4/24/2010

How Obama treats those with whom he disagrees

Only special interests oppose Obama right?

Take a familiar refrain that Obama made during the health care debate:

"We know the same special interests and their agents in Congress will make the same old arguments, and use the same scare tactics that have stopped reform before because they profit from this relentless escalation in health care costs."


Or the financial regulation debate:

"Both bills represent significant improvement on the flawed rules we have in place today, despite the furious efforts of industry lobbyists to shape them to their special interests."




Charles KRAUTHAMMER:

This kind of partisan rhetoric where he refuses to accept the legitimacy of those who argue against, which I think is distressing in a president, and particularly one who paints himself as he did in 2008 and does today as a man who stands above the partisanship and all the pettiness and all the special interests.

He is a politician like all of us, and when he pretends he hovers above the fray like a neutral arbiter, it's grating.


As Time Magazine notes: "What could be more outrageous than the hefty subsidies the U.S. government lavishes on rich American cotton farmers?
How about the hefty subsidies the U.S. government is about to start lavishing on rich Brazilian cotton farmers?" EWG has this: "This week (April 6), US officials struck a deal aimed at staving off Brazilian trade retaliation for subsidies paid to American cotton growers. Brazil had won the right to impose tariffs and lift patent protections on $829 million in U.S. goods in a 2009 World Trade Organization ruling that the cotton subsidies and export credit guarantees violated global trade rules." This is a pretty amazing discussion from the San Francisco Chronicle.

As President Obama slaps his former friends at Goldman Sachs, he might consider removing his other hand from the pockets of his friends down South, deep in the old cotton belt.

Some of the more thoughtful members of Congress have just sent Obama a letter he might consider reading. It wonders why the administration has twisted itself into a special-interest pretzel that is so absurd it makes the jaw drop. See here and here.

To wit: our crusading president is going to send $150 million of your tax dollars to subsidize the Brazilian cotton industry. Why? so that he can continue to spend several billion more of your tax dollars subsidizing U.S. cotton farmers.

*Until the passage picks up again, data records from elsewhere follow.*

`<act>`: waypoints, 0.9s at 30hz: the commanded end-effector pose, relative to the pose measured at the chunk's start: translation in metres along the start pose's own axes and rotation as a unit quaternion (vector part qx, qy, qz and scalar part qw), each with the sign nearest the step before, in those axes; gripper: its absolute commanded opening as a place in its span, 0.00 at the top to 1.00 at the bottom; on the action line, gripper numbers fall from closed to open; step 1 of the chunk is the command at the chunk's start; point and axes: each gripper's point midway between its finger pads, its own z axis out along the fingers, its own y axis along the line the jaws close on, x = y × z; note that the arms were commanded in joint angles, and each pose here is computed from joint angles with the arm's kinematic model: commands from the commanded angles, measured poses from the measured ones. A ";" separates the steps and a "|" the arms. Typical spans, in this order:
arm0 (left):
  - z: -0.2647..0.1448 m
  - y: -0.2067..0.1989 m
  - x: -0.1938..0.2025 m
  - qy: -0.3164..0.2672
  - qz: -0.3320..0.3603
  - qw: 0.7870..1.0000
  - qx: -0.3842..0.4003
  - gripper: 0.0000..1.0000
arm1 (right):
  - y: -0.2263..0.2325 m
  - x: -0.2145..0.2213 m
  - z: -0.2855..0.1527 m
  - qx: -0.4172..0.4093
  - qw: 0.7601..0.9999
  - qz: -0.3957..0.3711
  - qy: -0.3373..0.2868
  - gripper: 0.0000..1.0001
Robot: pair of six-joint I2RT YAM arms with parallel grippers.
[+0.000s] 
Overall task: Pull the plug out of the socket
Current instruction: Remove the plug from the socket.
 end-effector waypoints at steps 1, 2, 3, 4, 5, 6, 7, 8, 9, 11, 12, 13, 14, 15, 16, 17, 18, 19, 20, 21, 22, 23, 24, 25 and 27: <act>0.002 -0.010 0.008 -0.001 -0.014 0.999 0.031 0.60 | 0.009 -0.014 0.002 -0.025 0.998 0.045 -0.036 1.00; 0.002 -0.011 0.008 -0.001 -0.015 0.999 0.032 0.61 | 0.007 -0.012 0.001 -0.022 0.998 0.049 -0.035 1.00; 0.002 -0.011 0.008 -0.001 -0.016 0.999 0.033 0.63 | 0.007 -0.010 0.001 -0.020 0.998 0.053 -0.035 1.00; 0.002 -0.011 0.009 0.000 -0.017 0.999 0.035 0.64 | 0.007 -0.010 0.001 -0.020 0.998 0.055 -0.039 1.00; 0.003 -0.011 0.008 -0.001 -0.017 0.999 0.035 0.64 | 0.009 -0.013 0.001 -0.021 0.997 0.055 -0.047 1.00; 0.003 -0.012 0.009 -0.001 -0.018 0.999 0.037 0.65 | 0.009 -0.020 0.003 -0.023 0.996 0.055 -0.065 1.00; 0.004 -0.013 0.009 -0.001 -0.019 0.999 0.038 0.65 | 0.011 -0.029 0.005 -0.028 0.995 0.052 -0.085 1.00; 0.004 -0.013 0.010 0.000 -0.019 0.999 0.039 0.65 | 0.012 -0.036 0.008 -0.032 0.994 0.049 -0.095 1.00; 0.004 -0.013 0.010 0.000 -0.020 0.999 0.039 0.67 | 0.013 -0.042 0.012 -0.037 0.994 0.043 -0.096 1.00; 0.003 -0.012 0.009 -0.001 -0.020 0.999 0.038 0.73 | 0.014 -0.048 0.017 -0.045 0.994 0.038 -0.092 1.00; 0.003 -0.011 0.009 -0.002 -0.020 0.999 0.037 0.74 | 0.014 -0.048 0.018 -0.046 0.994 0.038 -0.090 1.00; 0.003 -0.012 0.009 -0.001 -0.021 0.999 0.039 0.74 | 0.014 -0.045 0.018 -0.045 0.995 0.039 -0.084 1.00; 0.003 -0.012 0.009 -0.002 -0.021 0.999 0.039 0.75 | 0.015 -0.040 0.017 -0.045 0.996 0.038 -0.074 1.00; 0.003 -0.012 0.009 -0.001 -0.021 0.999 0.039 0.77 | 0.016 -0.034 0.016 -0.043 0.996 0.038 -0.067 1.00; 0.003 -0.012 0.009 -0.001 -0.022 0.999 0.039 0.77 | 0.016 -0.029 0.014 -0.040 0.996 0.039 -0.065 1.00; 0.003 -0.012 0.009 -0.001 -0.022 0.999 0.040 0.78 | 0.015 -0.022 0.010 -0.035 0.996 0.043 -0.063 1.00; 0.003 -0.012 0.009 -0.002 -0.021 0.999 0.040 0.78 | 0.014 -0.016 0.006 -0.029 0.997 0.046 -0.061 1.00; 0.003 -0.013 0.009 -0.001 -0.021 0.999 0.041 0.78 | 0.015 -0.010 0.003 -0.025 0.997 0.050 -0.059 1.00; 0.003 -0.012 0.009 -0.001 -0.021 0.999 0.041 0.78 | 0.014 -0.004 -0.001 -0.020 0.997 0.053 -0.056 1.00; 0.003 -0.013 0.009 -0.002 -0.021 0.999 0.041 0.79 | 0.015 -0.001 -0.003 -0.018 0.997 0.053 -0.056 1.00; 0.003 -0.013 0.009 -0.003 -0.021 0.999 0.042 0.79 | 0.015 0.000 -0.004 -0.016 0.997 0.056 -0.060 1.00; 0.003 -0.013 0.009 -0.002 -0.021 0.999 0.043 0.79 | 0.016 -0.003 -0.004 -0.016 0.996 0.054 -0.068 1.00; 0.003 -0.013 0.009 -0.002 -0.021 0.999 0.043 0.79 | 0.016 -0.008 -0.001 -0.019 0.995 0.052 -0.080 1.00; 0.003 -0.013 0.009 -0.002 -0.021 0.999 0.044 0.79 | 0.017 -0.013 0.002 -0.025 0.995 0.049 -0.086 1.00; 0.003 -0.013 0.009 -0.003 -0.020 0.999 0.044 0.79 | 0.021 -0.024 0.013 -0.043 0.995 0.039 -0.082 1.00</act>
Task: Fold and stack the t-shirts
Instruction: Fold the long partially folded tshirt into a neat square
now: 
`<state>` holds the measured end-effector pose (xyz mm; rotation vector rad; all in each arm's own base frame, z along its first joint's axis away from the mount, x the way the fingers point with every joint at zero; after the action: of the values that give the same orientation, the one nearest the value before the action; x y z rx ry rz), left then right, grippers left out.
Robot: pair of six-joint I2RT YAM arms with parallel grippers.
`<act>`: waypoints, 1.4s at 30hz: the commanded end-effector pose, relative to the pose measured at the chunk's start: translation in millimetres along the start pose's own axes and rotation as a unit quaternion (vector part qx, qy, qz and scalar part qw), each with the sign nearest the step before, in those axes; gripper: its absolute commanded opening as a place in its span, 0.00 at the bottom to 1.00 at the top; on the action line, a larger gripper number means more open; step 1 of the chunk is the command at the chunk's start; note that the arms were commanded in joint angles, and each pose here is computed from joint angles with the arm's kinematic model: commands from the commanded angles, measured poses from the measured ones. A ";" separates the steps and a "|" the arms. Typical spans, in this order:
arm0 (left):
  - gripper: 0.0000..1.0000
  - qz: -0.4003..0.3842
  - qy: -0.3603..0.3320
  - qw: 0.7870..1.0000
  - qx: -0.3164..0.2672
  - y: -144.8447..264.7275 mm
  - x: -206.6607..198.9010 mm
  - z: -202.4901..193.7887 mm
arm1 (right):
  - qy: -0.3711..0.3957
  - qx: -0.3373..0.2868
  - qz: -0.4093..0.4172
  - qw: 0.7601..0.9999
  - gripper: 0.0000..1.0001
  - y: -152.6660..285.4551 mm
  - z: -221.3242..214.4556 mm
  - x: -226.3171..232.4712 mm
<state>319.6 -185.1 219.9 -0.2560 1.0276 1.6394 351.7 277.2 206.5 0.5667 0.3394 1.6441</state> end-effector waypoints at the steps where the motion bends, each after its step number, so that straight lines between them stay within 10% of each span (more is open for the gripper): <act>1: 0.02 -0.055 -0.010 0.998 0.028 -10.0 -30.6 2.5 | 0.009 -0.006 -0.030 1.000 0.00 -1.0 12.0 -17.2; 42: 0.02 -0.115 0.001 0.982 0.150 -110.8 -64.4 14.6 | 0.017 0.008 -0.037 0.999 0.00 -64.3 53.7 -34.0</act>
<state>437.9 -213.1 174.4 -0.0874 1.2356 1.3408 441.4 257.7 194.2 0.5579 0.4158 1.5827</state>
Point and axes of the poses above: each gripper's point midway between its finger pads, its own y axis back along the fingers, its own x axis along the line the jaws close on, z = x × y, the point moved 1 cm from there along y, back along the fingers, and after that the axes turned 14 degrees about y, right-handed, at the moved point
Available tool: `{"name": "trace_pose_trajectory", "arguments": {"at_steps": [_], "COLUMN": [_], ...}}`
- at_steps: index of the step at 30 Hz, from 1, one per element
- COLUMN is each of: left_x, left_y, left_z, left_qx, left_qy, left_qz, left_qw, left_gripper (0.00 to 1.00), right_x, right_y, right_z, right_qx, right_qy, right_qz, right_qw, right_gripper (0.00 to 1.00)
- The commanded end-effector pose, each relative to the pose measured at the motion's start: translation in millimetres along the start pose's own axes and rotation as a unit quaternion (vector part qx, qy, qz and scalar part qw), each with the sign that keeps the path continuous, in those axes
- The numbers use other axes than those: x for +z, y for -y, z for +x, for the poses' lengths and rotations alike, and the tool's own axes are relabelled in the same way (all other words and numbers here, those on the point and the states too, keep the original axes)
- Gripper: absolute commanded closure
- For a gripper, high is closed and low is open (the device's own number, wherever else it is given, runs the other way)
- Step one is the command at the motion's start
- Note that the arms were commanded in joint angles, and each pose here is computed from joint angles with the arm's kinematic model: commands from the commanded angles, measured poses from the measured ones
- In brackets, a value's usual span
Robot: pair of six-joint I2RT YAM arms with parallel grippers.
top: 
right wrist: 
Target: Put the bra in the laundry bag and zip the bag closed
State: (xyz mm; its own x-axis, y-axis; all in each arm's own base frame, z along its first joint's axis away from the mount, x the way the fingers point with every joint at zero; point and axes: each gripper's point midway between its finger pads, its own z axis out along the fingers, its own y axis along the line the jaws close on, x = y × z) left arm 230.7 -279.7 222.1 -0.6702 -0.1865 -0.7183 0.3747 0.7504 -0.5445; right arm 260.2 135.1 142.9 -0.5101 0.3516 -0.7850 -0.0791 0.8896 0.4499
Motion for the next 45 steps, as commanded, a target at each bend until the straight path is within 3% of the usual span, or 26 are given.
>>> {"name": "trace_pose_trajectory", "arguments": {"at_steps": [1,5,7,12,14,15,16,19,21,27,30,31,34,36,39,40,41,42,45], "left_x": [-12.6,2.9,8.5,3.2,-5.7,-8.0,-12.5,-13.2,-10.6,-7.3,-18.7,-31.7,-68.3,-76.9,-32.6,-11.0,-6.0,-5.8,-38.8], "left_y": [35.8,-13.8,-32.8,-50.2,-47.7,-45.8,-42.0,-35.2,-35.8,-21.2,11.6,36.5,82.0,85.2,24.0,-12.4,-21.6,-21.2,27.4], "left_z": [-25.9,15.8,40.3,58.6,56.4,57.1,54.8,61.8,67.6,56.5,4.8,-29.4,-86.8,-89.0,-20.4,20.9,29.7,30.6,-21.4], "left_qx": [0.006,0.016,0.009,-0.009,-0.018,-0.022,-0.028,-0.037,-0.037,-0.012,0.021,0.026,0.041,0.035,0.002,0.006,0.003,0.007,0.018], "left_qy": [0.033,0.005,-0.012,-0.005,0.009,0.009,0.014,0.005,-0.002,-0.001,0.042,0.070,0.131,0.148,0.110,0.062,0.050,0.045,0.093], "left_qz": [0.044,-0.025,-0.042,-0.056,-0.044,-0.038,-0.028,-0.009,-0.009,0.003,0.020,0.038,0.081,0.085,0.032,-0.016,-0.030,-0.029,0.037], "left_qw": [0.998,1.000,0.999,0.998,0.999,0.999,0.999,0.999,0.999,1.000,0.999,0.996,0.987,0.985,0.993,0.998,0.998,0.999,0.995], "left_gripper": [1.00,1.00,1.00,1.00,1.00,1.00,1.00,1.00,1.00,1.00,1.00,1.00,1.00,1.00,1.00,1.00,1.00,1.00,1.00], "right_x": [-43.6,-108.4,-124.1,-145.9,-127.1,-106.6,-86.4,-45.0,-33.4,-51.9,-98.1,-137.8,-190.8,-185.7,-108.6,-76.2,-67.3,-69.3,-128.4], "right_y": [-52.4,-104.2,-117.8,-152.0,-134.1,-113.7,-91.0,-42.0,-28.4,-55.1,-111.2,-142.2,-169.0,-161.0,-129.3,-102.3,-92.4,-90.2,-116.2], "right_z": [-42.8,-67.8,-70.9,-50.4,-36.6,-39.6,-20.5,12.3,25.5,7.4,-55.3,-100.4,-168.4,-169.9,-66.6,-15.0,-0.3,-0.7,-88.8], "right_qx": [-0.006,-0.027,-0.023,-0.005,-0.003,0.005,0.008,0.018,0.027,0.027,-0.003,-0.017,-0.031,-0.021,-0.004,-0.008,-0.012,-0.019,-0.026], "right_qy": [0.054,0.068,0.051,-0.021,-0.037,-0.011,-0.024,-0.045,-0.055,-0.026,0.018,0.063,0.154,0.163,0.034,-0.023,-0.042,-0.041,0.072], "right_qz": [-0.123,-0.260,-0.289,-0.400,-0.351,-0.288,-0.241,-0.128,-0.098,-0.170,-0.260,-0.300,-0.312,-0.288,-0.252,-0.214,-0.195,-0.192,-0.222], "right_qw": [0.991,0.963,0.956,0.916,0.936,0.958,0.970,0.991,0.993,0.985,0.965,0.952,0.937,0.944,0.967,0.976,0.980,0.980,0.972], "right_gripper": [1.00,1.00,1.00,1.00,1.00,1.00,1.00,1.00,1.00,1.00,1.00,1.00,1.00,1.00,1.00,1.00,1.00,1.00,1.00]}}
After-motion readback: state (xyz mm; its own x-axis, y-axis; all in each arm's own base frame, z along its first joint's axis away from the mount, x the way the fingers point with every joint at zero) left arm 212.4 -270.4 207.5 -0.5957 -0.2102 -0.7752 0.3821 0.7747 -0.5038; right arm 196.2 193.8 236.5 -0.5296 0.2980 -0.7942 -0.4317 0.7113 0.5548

This is the Obama administration's idea of how to fix the problem of a WTO finding that the U.S. cotton subsidies are illegal, permitting $800 million in Brazilian sanctions against all manner of U.S. exports, perhaps the ones our dear Chron readers make in Silicon Valley.

Reps. Jeff Flake,R-Az., Ron Kind, D-Wisc., Paul Ryan, R-Wisc., and Barney Frank, D-Mass. (find the last time Barney Frank and Paul Ryan agreed on anything) have penned a note to the prez suggesting that perhaps the way to fix the problem is to end the U.S. cotton subsidies.

Duh.

If the administration gets away with this one, shameless takes on a whole new meaning. . . .


This all apparently stems from a case that the US lost last fall before the WTO.

American goods will face an estimated $300 million in annual sanctions as a result of the United States' failure to eliminate illegal subsidies to U.S. cotton growers, the World Trade Organization ruled Monday. . . .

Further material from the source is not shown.